Can educators teach students how to bring different disciplines into a strong, unified base? Will students prove capable of successful public representation?
Baylor Study Reveals General Inadequacies in Education
To answer this question, let’s take a look at the article titled “Gaps in Advertising and Public Relations Education: Perspectives of Agency Leaders,” published in the Journal of Advertising Education. In this piece, Marlene S. Neill and Erin Schauster say new roles in social media brings advertising and public relations closer together.
They state that, “Educators need to address the deficiencies identified in this study and find ways to build these skills and competencies in their courses. In the study, we have provided some specific and practical recommendations on how to do so.” Education bodies can look to this study to chart the way forward.
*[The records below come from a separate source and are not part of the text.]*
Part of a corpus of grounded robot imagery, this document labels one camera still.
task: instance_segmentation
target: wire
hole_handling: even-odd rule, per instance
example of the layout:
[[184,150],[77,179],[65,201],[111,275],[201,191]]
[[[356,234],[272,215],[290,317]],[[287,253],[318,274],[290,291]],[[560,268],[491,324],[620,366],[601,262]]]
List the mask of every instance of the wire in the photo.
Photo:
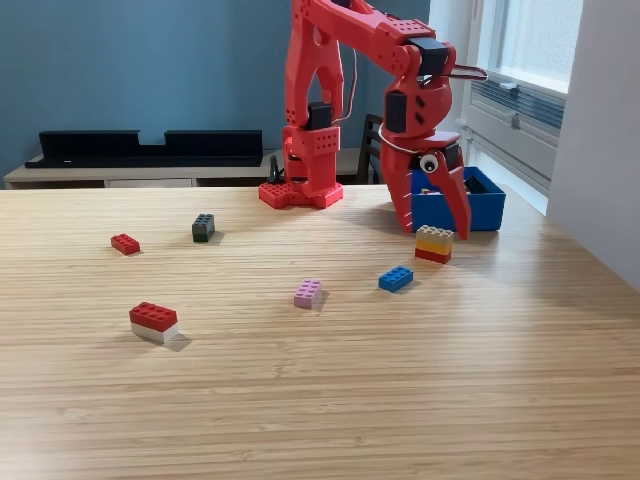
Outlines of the wire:
[[382,125],[380,125],[380,128],[378,129],[378,135],[380,135],[380,140],[382,140],[384,143],[386,143],[387,145],[389,145],[392,148],[395,148],[399,152],[408,153],[409,155],[418,155],[420,153],[420,152],[417,152],[415,150],[409,150],[407,148],[399,147],[396,144],[391,143],[391,141],[389,141],[386,138],[384,138],[384,135],[382,134],[382,127],[383,126],[384,126],[384,123]]
[[338,118],[333,123],[342,122],[348,119],[353,112],[353,99],[356,96],[356,85],[358,84],[358,52],[353,48],[353,80],[351,81],[351,92],[349,93],[349,106],[347,107],[347,114],[344,117]]

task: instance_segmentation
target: blue plastic bin
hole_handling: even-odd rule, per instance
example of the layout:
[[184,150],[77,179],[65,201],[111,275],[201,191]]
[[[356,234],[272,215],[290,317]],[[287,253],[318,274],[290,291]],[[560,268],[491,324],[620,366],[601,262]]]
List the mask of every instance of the blue plastic bin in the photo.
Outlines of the blue plastic bin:
[[[502,213],[506,194],[495,183],[482,173],[478,167],[465,167],[464,179],[476,177],[489,193],[469,194],[471,206],[472,231],[496,231],[502,225]],[[435,189],[422,172],[415,172],[411,176],[411,208],[413,231],[423,225],[444,228],[455,231],[453,217],[442,195],[426,195],[423,188]]]

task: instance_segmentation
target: dark gray lego brick
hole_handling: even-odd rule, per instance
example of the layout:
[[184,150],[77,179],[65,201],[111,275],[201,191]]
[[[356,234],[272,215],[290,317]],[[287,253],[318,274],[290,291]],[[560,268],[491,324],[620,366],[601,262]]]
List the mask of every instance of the dark gray lego brick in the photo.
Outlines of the dark gray lego brick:
[[193,235],[204,235],[209,236],[213,235],[213,232],[216,231],[216,227],[213,222],[213,215],[202,214],[199,215],[193,225],[191,227],[191,232]]
[[213,232],[210,232],[209,234],[194,233],[193,241],[196,243],[207,243],[211,240],[211,237],[213,237]]

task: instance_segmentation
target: robotic arm
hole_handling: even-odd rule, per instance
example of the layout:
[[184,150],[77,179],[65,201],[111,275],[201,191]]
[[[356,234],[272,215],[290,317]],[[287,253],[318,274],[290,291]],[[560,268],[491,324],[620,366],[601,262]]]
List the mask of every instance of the robotic arm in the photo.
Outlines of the robotic arm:
[[[364,0],[292,0],[292,6],[283,130],[286,184],[261,187],[260,198],[274,208],[326,208],[342,198],[335,181],[337,123],[343,108],[342,42],[395,77],[385,92],[380,163],[401,226],[412,229],[410,170],[420,170],[440,189],[458,234],[466,238],[471,213],[459,135],[436,132],[435,127],[451,109],[449,78],[484,80],[486,73],[456,65],[453,46],[438,42],[424,23],[379,12]],[[454,69],[466,73],[457,75]],[[322,102],[308,104],[316,74]]]

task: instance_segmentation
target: white lego brick
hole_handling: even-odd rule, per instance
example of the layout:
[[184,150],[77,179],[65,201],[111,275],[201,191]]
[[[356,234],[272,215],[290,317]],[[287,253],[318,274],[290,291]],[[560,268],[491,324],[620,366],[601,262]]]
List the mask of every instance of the white lego brick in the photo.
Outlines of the white lego brick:
[[420,227],[416,232],[416,240],[418,242],[434,243],[436,245],[452,245],[453,232],[451,230],[425,225]]
[[164,332],[158,332],[157,330],[132,323],[131,331],[139,337],[147,338],[149,340],[153,340],[154,342],[163,344],[169,342],[173,337],[180,333],[180,329],[177,323]]
Steps to Advance the March to Close Gaps in PR Education
Colleges generally don’t do a very good job of comprehending the business world. This includes the common mediums business people used for the greater part of the twentieth century.
Students should practice reading and analyzing investment reports and financial statements. This helps them learn to create familiarity with not just finance, but its application to their own financial situations. Students should also take current events quizzes from business and trade publications. Keeping the ear to the ground strengthens a business person’s sense of reality. This helps them to plot how public actions often plays out in the big world of global business.
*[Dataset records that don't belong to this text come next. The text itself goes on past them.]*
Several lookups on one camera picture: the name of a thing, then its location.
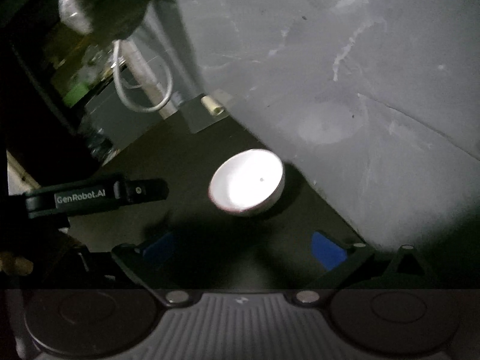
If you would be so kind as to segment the white ceramic bowl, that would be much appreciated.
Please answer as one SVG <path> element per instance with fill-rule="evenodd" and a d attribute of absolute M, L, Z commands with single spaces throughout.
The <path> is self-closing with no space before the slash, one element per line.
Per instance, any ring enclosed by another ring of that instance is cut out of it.
<path fill-rule="evenodd" d="M 230 215 L 255 215 L 278 202 L 285 180 L 285 165 L 275 153 L 246 150 L 216 170 L 208 186 L 208 197 L 218 209 Z"/>

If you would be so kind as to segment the green box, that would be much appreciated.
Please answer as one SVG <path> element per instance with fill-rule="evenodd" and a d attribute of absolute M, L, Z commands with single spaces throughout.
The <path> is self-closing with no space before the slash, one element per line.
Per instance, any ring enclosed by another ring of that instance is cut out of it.
<path fill-rule="evenodd" d="M 70 90 L 64 96 L 64 103 L 69 107 L 73 107 L 81 99 L 83 99 L 83 97 L 85 97 L 93 88 L 93 84 L 89 84 L 84 81 L 74 84 L 74 86 L 72 86 L 72 88 L 70 88 Z"/>

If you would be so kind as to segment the grey flat metal plate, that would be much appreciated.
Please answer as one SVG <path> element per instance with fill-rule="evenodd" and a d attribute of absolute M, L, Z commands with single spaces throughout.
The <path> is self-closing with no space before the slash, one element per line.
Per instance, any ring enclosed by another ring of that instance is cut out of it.
<path fill-rule="evenodd" d="M 208 113 L 200 101 L 201 97 L 205 95 L 213 97 L 224 107 L 224 112 L 221 115 L 211 116 Z M 189 101 L 183 102 L 182 105 L 180 105 L 179 111 L 191 133 L 199 133 L 230 116 L 225 106 L 213 94 L 200 94 Z"/>

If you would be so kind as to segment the cream cylindrical roll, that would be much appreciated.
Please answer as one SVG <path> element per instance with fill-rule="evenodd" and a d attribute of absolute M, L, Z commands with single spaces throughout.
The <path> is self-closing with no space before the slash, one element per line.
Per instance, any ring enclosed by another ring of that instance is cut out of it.
<path fill-rule="evenodd" d="M 200 101 L 211 116 L 219 116 L 224 112 L 224 107 L 209 95 L 202 96 Z"/>

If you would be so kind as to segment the white wooden post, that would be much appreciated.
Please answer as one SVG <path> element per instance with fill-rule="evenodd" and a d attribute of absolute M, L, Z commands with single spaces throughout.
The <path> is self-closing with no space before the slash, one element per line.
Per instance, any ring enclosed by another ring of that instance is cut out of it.
<path fill-rule="evenodd" d="M 136 81 L 136 84 L 131 81 L 128 82 L 128 93 L 132 94 L 134 89 L 138 89 L 147 97 L 147 100 L 137 100 L 132 97 L 132 102 L 142 107 L 155 107 L 160 104 L 167 91 L 165 87 L 167 78 L 164 71 L 160 69 L 160 72 L 154 72 L 133 41 L 121 41 L 120 49 L 128 70 Z"/>

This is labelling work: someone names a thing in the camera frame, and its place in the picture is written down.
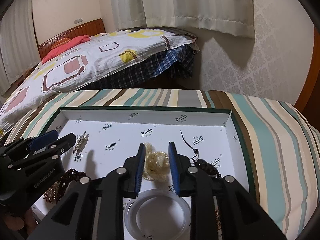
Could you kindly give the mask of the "person's hand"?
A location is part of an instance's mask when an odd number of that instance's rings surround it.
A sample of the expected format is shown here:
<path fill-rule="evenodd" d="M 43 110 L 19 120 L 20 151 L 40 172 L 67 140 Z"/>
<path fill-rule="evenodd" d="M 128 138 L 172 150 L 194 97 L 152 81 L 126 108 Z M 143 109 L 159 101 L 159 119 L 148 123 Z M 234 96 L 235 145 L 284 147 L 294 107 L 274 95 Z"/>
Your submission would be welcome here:
<path fill-rule="evenodd" d="M 1 213 L 1 239 L 27 239 L 36 227 L 31 208 L 20 217 Z"/>

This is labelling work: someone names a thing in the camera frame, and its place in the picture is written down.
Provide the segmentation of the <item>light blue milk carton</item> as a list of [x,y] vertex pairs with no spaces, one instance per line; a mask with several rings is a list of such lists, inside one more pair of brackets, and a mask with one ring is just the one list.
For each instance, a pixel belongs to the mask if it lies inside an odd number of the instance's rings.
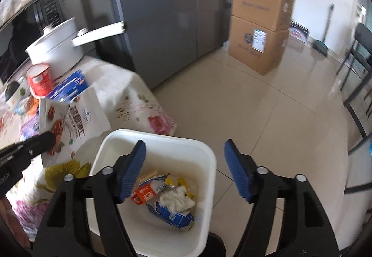
[[18,115],[25,115],[25,113],[27,113],[29,111],[29,108],[30,106],[28,105],[28,101],[27,100],[20,100],[15,109],[14,109],[14,112]]

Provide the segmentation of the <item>orange peel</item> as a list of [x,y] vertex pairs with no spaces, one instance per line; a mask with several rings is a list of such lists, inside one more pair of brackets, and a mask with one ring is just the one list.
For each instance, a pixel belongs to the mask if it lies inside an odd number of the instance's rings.
[[38,105],[39,99],[31,95],[27,101],[27,115],[35,116],[37,114]]

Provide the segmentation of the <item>white nut snack bag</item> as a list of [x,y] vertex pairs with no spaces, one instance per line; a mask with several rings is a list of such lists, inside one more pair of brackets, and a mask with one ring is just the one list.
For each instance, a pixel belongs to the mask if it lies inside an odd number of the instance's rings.
[[39,132],[56,136],[53,148],[41,154],[43,167],[71,161],[88,140],[111,129],[94,88],[89,87],[70,103],[43,99],[39,104]]

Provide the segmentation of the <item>red instant noodle cup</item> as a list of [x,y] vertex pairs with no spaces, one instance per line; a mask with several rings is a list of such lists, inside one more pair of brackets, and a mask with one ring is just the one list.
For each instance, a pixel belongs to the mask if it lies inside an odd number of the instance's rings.
[[32,65],[26,72],[26,79],[34,96],[44,98],[54,89],[50,66],[46,63]]

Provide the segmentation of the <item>blue cracker box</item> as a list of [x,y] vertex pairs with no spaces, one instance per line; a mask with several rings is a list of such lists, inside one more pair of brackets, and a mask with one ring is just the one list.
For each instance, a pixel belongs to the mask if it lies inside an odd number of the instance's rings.
[[46,98],[57,102],[70,103],[87,88],[88,83],[85,80],[84,74],[79,69],[60,82]]

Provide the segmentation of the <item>orange white carton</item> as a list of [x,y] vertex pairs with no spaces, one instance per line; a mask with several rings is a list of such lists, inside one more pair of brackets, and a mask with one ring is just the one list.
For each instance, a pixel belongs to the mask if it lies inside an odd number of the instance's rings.
[[167,187],[166,179],[169,175],[169,173],[161,175],[157,170],[153,170],[140,176],[135,182],[130,199],[136,205],[147,203]]

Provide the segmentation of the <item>beige paper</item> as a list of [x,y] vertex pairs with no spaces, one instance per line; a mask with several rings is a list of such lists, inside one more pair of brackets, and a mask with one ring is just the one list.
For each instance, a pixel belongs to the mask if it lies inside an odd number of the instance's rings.
[[159,204],[176,214],[193,208],[196,203],[187,195],[187,188],[179,186],[162,193],[159,196]]

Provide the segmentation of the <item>dark blue milk carton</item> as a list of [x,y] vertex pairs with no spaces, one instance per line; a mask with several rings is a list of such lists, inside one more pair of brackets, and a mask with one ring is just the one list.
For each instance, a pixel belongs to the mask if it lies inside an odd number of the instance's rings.
[[189,212],[171,213],[166,207],[162,207],[159,202],[154,205],[146,204],[148,211],[157,218],[166,222],[168,225],[179,231],[189,231],[194,223],[194,216]]

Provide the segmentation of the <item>yellow snack wrapper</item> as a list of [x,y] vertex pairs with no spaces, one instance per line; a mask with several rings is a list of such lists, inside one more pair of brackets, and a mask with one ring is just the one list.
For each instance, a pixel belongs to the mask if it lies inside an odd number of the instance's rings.
[[190,178],[179,177],[175,175],[168,175],[165,179],[165,183],[171,189],[184,187],[185,195],[192,200],[196,197],[197,194],[197,184],[194,180]]

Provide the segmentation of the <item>white trash bin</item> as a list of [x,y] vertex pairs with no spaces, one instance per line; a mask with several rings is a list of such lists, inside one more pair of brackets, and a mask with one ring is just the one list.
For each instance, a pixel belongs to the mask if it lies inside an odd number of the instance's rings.
[[91,168],[91,175],[112,166],[129,154],[136,142],[146,145],[141,174],[157,170],[173,177],[191,180],[196,185],[194,223],[189,230],[178,230],[152,215],[147,206],[130,198],[118,206],[120,216],[136,253],[142,256],[199,256],[209,234],[216,180],[216,157],[203,142],[120,129],[102,142]]

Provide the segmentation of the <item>dark green squash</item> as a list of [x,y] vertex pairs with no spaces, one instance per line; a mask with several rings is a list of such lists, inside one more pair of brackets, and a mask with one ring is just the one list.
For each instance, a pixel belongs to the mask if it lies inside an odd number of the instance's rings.
[[5,101],[11,99],[11,97],[17,92],[17,89],[20,87],[20,84],[17,81],[12,81],[8,83],[5,90]]

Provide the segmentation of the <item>black dining chair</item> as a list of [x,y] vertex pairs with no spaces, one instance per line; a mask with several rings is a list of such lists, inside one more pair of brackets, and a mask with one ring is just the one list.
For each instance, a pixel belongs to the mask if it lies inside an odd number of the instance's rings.
[[344,101],[344,107],[347,108],[349,114],[356,123],[356,126],[362,137],[363,142],[369,139],[371,137],[371,134],[367,134],[365,132],[362,123],[360,122],[354,109],[351,107],[351,102],[353,101],[353,99],[355,99],[356,96],[358,96],[359,92],[363,89],[363,87],[367,85],[371,80],[371,30],[369,30],[368,27],[365,26],[363,23],[358,23],[358,25],[356,26],[352,44],[345,53],[345,57],[341,62],[341,65],[339,66],[336,75],[339,75],[341,69],[345,66],[349,58],[351,58],[351,61],[346,76],[342,81],[340,90],[343,90],[346,81],[351,73],[352,67],[356,61],[360,63],[361,66],[366,70],[365,77],[361,80],[356,89]]

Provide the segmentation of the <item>broom with dustpan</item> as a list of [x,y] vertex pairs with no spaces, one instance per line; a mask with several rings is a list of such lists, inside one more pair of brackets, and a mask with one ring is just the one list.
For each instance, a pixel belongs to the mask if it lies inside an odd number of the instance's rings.
[[313,43],[312,43],[312,48],[314,50],[316,50],[317,52],[321,53],[321,55],[323,55],[325,57],[328,56],[328,51],[329,51],[327,45],[325,44],[325,41],[326,41],[326,38],[327,38],[327,34],[329,32],[329,27],[330,27],[330,24],[331,24],[334,8],[335,8],[335,5],[333,3],[331,3],[330,6],[329,6],[329,11],[328,11],[328,15],[327,15],[327,23],[325,25],[325,30],[323,31],[323,36],[320,40],[318,40],[318,39],[314,40]]

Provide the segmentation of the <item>lower cardboard box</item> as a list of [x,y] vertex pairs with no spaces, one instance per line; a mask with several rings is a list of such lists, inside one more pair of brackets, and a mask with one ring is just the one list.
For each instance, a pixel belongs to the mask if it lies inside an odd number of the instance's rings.
[[231,17],[228,53],[260,75],[279,66],[289,31],[271,31],[255,23]]

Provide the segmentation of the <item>upper cardboard box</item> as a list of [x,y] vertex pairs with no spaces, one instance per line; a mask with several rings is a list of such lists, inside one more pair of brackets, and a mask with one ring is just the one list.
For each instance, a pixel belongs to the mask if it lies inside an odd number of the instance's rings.
[[295,0],[232,0],[232,15],[272,31],[289,28]]
Still, financial awareness is useless without the mathematical skills required to read financial data. Business professionals do not need a comprehensive understanding of calculus. But statistics is the mathematics of the social world. In fact, businessmen and accountants have used it since the nineteenth century. Professionals should not put proven tools to waste.
The Future is Social
Online communities represent the contemporary market. This means business students should practice social listening or social media audits. This helps to develop an understanding of the shape of social media, through the use of analytics, since the biggest public relations crises land on social media first.
Advertising students also need to know how to manage public issues with little time. Even insignificant social blunders can create massive consequences. With a lot of practice, even an amateur can make a difference between a PR nightmare and a modest loss.
Sometimes business calls for more strategy, but there’s not always enough time or workforce to do it. PR students should take advertising electives to understand how to pay others to do this task, and when to use them.
Data Basis for the Study in Question
In their study, Neill and her co-author Erin Shauster interviewed twenty-nine executives. They did this to learn what changes PR education must make to fill the growing gap. They interviewed executives from ten states, including Minnesota, Indiana, Missouri, Illinois, Kansas, New York, Texas, New Jersey, Pennsylvania, and Virginia.
Thirteen executives worked in PR agencies. Ten worked in advertising agencies. The last six representatives worked as consultants. As a sample, the executives worked at many places across the states that were studied. This helped to reduce the likelihood of bias.
Public Relations Education Is the Glue to Build a Successful Career
Everyone should know the merits of skills like writing and presentation. We watch it on Netflix in shows like Mad Men for entertainment. But the social media gap has reduced the traditional value for the modern professional. These traditional skills often prove too hard for advertising and PR professionals to master. This then creates a gap in knowledge, and hurts the effective management of professional life.
Additionally, new graduates have problems using math and business skills to understand financial documents. This includes understanding the relation-based nature of business challenges, applying business vocabulary, and budgeting.
The professors also suggest students study more subjects in order to resolve these issues. Classes in online community management, social media analytics, social listening, native advertising, programmatic buying, and content amplification help students to leave schools as more well-rounded professionals.
Finally, the two assistant professors concluded “that as public relations executives begin pursuing more paid online media strategies, they may need additional training in media planning and buying, particularly in the areas of programmatic buying, search engine optimization and search engine marketing…[l]likewise, as advertising executives assume online community management roles, they may need additional training in issues and crisis management.”